Reading down the archaic section 377 of the Indian Penal Code (IPC) which says that homosexuality and "unnatural sex" are criminal acts, a bench of Chief Justice Ajit Prakash Shah and Justice S Muralidhar said that if not amended, section 377 would violate Article 21 of the Indian constitution, which states that every citizen has equal opportunity of life and is equal before law.
In plain terms, what this judgement means is that police will no longer be able to intrude or pick up people -- adults to be specific -- having consensual sex.
Malhotra, who was one of the organisers of the gay pride march in Delhi last year and this year, said that he was up through most of the night, keeping his fingers crossed and hoping for the best.

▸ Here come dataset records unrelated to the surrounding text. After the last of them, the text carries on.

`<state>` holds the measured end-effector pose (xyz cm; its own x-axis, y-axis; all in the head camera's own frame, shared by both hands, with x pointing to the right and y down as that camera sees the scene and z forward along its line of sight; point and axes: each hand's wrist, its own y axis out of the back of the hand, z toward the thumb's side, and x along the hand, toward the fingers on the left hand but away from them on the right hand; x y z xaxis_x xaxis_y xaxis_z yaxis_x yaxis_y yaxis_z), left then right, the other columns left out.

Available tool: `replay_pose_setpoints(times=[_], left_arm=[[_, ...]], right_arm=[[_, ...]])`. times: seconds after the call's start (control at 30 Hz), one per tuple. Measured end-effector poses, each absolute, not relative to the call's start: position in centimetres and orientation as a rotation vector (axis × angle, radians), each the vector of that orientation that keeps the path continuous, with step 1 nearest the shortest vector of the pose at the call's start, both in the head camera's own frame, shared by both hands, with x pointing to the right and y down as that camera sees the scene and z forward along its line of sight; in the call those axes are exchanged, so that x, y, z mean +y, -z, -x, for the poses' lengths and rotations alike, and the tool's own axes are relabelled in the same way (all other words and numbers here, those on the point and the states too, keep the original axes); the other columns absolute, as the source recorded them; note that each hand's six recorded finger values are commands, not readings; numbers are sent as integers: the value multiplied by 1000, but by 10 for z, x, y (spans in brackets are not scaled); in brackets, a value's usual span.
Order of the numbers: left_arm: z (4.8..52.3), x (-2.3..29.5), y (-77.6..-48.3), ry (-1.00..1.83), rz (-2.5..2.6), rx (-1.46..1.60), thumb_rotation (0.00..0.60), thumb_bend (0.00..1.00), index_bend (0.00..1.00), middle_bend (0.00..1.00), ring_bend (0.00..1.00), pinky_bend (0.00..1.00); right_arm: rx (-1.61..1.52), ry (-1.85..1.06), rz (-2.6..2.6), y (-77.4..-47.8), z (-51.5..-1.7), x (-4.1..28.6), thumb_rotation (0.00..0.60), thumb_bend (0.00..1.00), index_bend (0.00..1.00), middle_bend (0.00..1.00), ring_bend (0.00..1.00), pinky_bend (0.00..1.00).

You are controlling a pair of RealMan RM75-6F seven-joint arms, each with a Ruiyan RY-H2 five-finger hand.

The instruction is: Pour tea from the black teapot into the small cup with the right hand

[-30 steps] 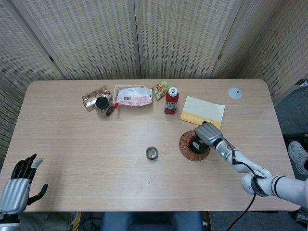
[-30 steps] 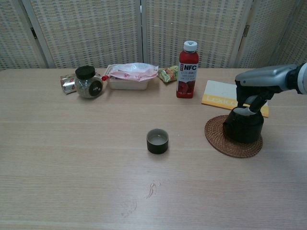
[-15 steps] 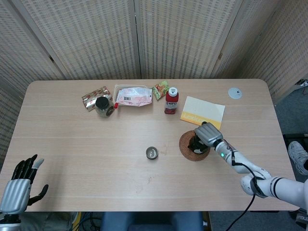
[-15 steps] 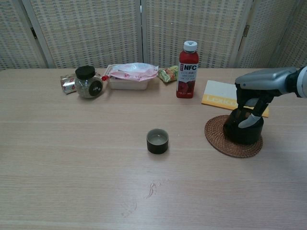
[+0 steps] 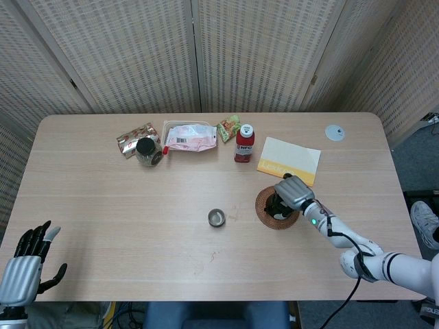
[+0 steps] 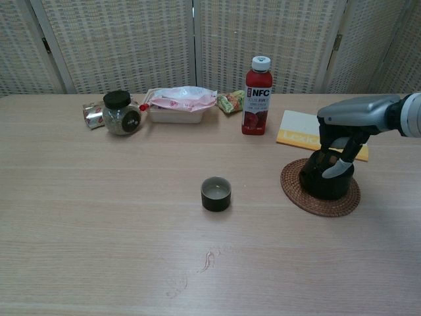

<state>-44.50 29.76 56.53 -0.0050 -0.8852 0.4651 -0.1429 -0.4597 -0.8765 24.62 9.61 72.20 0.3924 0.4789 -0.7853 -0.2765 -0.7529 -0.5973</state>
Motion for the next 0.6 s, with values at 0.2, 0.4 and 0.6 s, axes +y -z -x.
replay_pose_setpoints(times=[0.2, 0.4, 0.6], left_arm=[[445, 298, -566, 1522, 1656, 1075, 600, 329, 101, 0, 0, 0], [446, 299, -567, 1524, 1658, 1075, 600, 329, 101, 0, 0, 0], [447, 299, -567, 1526, 1657, 1078, 600, 329, 101, 0, 0, 0]], right_arm=[[-161, -1416, 1959, -721, -245, 96, 417, 0, 991, 941, 847, 140], [-143, -1416, 1939, -720, -245, 97, 417, 0, 919, 873, 762, 127], [-125, -1422, 1928, -720, -243, 98, 416, 0, 816, 793, 673, 127]])
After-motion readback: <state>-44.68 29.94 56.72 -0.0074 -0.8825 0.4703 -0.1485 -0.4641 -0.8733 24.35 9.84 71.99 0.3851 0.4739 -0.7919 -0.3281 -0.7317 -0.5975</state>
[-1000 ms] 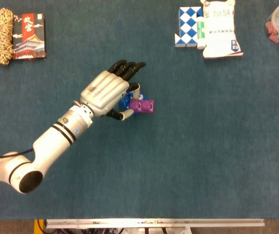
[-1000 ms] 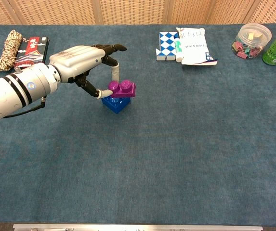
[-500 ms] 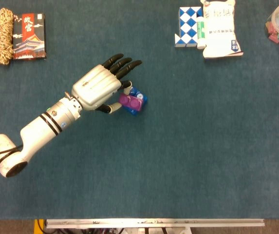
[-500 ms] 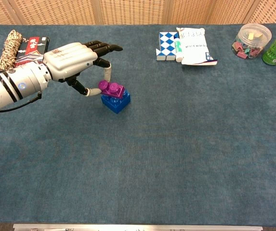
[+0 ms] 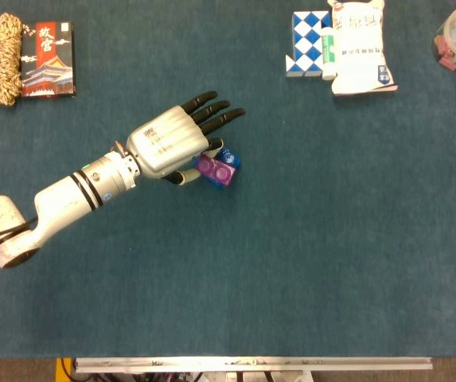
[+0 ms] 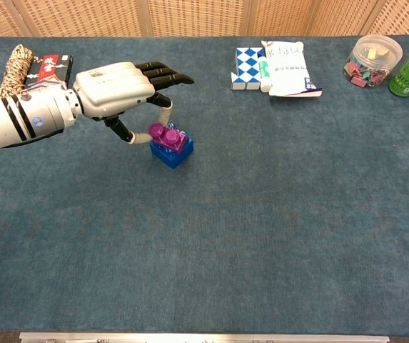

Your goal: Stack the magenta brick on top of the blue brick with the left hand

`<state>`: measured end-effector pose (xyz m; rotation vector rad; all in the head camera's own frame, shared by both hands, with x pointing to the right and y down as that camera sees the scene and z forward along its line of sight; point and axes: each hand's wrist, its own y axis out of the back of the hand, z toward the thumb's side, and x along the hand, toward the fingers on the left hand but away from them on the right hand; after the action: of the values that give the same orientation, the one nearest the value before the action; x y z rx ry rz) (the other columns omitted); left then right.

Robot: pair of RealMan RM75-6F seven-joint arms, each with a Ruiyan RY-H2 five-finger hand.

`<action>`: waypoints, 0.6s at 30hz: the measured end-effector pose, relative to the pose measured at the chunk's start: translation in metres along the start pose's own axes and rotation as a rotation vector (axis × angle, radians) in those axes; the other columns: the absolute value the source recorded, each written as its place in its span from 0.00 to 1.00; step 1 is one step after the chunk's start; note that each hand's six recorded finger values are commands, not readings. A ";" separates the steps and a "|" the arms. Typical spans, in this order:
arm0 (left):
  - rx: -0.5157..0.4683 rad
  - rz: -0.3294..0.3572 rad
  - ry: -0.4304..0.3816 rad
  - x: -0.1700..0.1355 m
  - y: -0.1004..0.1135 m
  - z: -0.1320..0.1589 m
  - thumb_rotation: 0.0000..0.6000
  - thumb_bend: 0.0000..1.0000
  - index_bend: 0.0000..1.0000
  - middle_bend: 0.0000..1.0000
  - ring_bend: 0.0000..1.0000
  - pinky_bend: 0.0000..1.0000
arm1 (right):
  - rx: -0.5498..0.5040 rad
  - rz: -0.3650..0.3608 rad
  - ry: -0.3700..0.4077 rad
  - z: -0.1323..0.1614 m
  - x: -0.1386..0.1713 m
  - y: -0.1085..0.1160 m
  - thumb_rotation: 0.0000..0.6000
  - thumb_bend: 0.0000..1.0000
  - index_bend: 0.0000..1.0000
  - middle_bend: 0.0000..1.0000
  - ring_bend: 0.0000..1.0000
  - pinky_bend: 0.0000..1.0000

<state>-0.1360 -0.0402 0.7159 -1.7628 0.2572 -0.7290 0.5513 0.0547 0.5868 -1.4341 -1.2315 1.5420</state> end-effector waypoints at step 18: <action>0.076 -0.068 -0.015 0.008 -0.003 -0.004 1.00 0.33 0.55 0.00 0.00 0.04 | -0.003 0.005 -0.012 -0.003 -0.004 -0.001 1.00 0.34 0.38 0.30 0.26 0.40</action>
<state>-0.1322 -0.0463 0.7222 -1.7114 0.1581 -0.7642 0.5550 0.0520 0.5889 -1.4328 -1.2381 1.5554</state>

"You know all these years I have been given that strange look and have been made to feel like a criminal -- for what, for living my life by my terms? Today's verdict has been absolutely heart-warming, especially when the court said for the first time that it is our fundamental right to live the way we want," he said.
As the historic judgment was announced, the premises of the Delhi High Court were washed with rainbow colours, as members of the gay community -- all dressed in colourful attire, their faces painted or wearing masks- rejoiced, waving posters like "Queer and proud" and "Legal homosexual".
One poster read: "Accept, appreciate differences." Yet another said proudly: "I am the pink sheep of the family."
Raman, another gay rights activist said: "This is surely a good beginning. This has been a fight for equal rights and today's decision is a ray of hope".
Just four days ago, the capital saw the second edition of the gay pride march in which hundreds of people from the gay, lesbian, bisexual and trans-gender community took to the roads demanding repeal of section 377 through slogans, colourful posters, songs and dance.
An overwhelmed Anjali Gopalan of the Naz Foundation, the voluntary organisation, that filed the petition in the High Court said: "I still can't believe this is actually happening. It is definitely very progressive and I have to say, our faith in the judiciary has just been renewed to 100 per cent".
"What is heartening is that the court quoted Nehru who stressed so much on equality and inclusiveness. I just feel so proud to be an Indian," she beamed.
Indira Jai Singh, a senior lawyer added: "Adults cannot be denied this right as it would be against their fundamental right of equality".
The community is now all set to celebrate in a big way. On Thursday afternoon the community plans to take on the roads near Jantar Mantar to rejoice the verdict.